(ACTIVITY): Only the lines below starting at the one that contains "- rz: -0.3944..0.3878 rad" and ending at the one that contains "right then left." are to be reproduced, exactly and with both ends kept.

Stored items

+---+

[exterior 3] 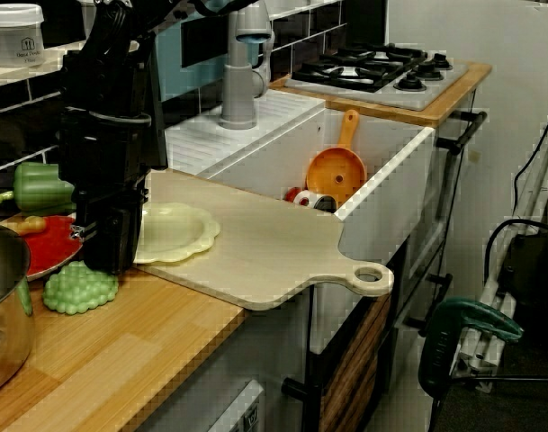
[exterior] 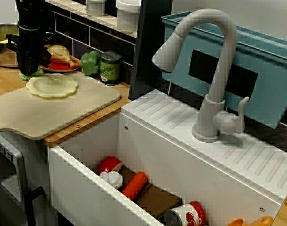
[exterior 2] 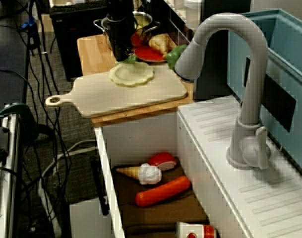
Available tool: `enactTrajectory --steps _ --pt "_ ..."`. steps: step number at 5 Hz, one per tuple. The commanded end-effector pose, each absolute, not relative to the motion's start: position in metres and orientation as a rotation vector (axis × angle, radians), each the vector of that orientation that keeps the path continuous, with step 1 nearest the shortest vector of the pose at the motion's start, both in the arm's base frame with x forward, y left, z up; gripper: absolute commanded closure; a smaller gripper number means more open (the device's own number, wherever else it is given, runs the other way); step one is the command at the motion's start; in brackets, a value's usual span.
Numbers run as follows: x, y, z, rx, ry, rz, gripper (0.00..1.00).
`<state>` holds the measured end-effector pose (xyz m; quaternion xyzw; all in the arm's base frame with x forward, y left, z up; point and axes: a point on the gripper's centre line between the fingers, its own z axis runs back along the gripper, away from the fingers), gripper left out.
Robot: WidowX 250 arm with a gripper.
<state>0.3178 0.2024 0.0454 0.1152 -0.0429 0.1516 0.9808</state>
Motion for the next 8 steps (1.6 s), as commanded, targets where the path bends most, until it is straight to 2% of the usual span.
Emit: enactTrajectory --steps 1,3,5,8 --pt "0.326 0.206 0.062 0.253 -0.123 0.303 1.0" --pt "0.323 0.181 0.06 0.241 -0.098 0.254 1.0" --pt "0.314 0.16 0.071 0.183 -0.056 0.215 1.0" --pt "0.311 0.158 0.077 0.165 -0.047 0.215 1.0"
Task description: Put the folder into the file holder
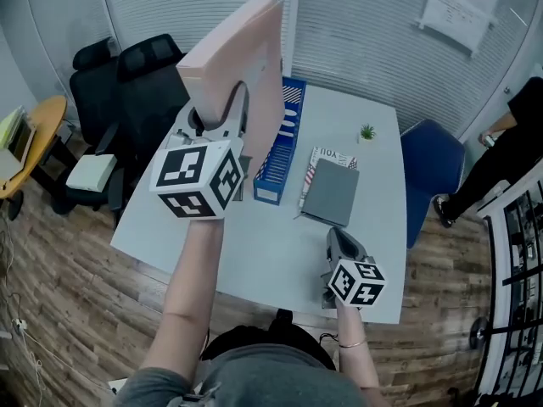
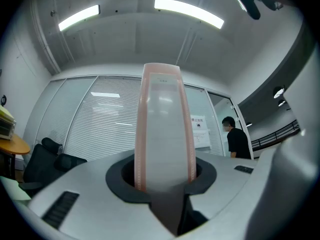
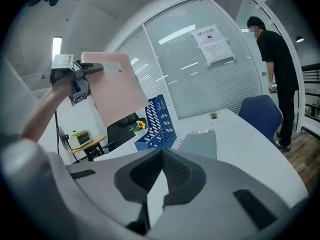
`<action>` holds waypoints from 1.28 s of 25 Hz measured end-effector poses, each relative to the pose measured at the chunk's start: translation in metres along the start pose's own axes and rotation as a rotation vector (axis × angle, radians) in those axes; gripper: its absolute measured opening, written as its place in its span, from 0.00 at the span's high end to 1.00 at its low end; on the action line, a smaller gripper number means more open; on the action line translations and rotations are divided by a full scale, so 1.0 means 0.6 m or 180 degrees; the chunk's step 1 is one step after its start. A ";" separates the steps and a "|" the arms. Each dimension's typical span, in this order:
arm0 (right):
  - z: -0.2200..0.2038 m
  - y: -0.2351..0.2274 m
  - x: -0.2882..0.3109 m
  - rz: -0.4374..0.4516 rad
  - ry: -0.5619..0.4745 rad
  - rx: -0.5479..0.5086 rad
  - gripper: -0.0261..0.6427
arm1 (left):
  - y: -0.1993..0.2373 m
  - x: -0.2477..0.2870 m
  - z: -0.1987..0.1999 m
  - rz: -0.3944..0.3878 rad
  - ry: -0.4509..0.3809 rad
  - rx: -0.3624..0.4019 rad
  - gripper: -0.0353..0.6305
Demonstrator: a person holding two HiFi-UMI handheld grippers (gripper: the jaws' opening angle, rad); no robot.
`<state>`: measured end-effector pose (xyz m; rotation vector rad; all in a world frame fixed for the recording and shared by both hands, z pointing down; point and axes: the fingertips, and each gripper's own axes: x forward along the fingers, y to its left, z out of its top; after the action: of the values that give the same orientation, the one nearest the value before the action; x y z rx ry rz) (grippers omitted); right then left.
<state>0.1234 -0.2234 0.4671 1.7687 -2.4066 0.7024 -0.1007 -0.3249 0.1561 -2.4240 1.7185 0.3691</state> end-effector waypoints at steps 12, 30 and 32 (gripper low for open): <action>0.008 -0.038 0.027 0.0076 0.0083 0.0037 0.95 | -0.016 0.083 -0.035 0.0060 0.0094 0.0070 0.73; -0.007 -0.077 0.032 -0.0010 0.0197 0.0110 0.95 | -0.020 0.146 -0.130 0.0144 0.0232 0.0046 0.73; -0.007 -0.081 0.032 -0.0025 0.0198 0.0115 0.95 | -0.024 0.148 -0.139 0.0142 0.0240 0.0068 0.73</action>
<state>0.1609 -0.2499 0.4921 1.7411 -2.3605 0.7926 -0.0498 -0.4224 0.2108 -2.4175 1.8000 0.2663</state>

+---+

(WRITTEN SOLUTION):
  - rz: -0.3944..0.3878 rad
  - ry: -0.4509..0.3809 rad
  - rx: -0.3624..0.4019 rad
  - gripper: -0.0353..0.6305
Demonstrator: a person holding two HiFi-UMI handheld grippers (gripper: the jaws' opening angle, rad); no robot.
`<state>`: measured end-effector pose (xyz m; rotation vector rad; all in a world frame fixed for the recording and shared by both hands, z pointing down; point and axes: the fingertips, and each gripper's own axes: x forward along the fingers, y to its left, z out of its top; after the action: of the values that give the same orientation, the one nearest the value before the action; x y z rx ry rz) (grippers omitted); right then left.

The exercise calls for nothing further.